Le DOC del Piemonte: Carema

❂ Carema D.O.C.
(Approvato con D.P.R. 9/7/1967 – G.U. n.199 del 9/8/1967; ultima modifica D.M. 7/3/2014, pubblicato sul Sito ufficiale del Mipaaf, Sezione Qualità e Sicurezza vini DOP e IGP)
► zona di produzione
● in provincia di Torino: comprende l’intero territorio del comune di Carema;
► base ampelografica
● anche riserva: min. 85% Nebbiolo, possono concorrere altre uve, provenienti nell’ambito aziendale da vitigni a bacca rossa, non aromatici, idonei alla coltivazione nella Regione Piemonte max. 15%;
► norme per la viticoltura
● per i nuovi impianti e reimpianti, in coltura specializzata, è adottato un sistema di allevamento a spalliera con una densità di impianto minima di 3.000 ceppi per ettaro a eccezione della forma di allevamento a pergola;
● è ammessa l’irrigazione di soccorso;
● la resa massima di uva in coltura specializzata e il titolo alcolometrico volumico minimo naturale delle relative uve destinate alla vinificazione devono essere 8 t/Ha e 11,50% vol.;
► norme per la vinificazione
● le operazioni di vinificazione e di invecchiamento devono essere effettuate nella zona di produzione delimitata e nella frazione di Ivery nel Comune di Pont St. Martin (Valle d’Aosta), secondo gli usi tradizionali della zona. Le operazioni di imbottigliamento devono essere effettuate nell’ambito degli interi territori della regione Valle d’Aosta e della provincia di Torino;
● è consentito l’arricchimento della gradazione zuccherina, secondo i metodi riconosciuti dalla legislazione vigente;
● i vini devono essere sottoposti ad un periodo di invecchiamento di 24 mesi (36 per la “Riserva“) di cui 12 in legno di rovere o di castagno con decorrenza dal 1° novembre successivo alla vendemmia;
● è ammessa la colmatura con uguale vino conservato in altri recipienti, per non più del 10% del totale del volume nel corso dell’intero invecchiamento obbligatorio;
● per i seguenti vini l’immissione al consumo è consentita soltanto a partire dal 1° novembre del secondo anno successivo alla vendemmia per il “Carema”, dal 1° novembre del terzo anno successivo alla vendemmia per il “Carema Riserva”;
► norme per l’etichettatura e il confezionamento
● nella designazione e presentazione dei suddetti vini è obbligatoria l’indicazione dell’annata di produzione delle uve;
● le bottiglie in cui vengono confezionati i vini “Carema” per la commercializzazione devono essere di forma bordolese o borgognona, di vetro scuro, di capacità consentite dalla legislazione vigente a esclusione del 200 cl.;
► legame con l’ambiente
● A) Informazioni sulla zona geografica
Sulle rocce moreniche al confine con la Val d’Aosta, nasce uno dei più nobili vini rossi piemontesi: il Carema. La coltura di produzione è stata sviluppata caparbiamente nel tempo sulle pendici del monte Maletto tra i 350 e 700 metri di altitudine, grazie a un duro lavoro di terrazzamento a secco. L’area viticola di Carema occupa la parte più a nord del canavese e quindi del Piemonte. I suoi vigneti la cui coltivazione a ridosso delle Alpi richiede cure attente e faticose, testimoniano un amore ed una passione che hanno radici antiche.

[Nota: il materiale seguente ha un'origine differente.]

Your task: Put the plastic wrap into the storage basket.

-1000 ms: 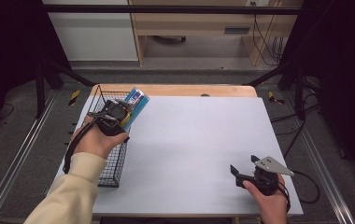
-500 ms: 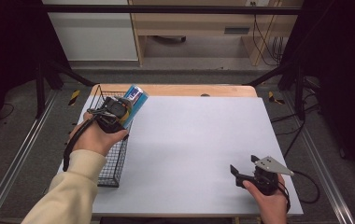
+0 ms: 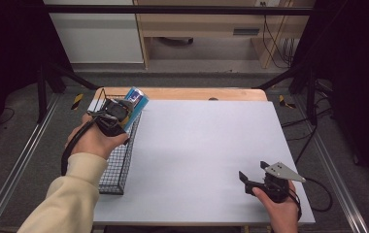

● B) Informazioni sulla qualità o sulle caratteristiche del prodotto essenzialmente o esclusivamente attribuibili all’ambiente geografico
Da questa nobile uva a bacca rossa piemontese, il Nebbiolo, nelle varietà locali Picutener e il Prugnet , forse così chiamato per l’epoca tardiva di vendemmia quando già le prime nebbie avvolgono i filari ai confini della Val d’Aosta, si ottiene questo raro e fascinoso vino.La coltivazione è a pergola costituita interamente di traverse di supporto in castagno ed i tralci sono legati su di esse per resistere ai forti venti della valle. Tutte le fasi di vinificazione, conservazione e invecchiamento sono effettuate nella zona di produzione.
● C) Descrizione dell’interazione causale fra gli elementi di cui alla lettera A) e quelli di cui alla lettera B)
La suo particolarissima coltura a terrazzamenti i cui caratteristici muretti a secco ( topion) e pilastri in pietra, oltre a catturare i raggi del sole rilasciandoli poi alle viti nel periodo notturno, sono un vero e proprio vanto architettonico per questi vignaioli che tramandano l’arte costruttiva ed una concreta prova del sacrificio di coltivare una terra dura e difficile.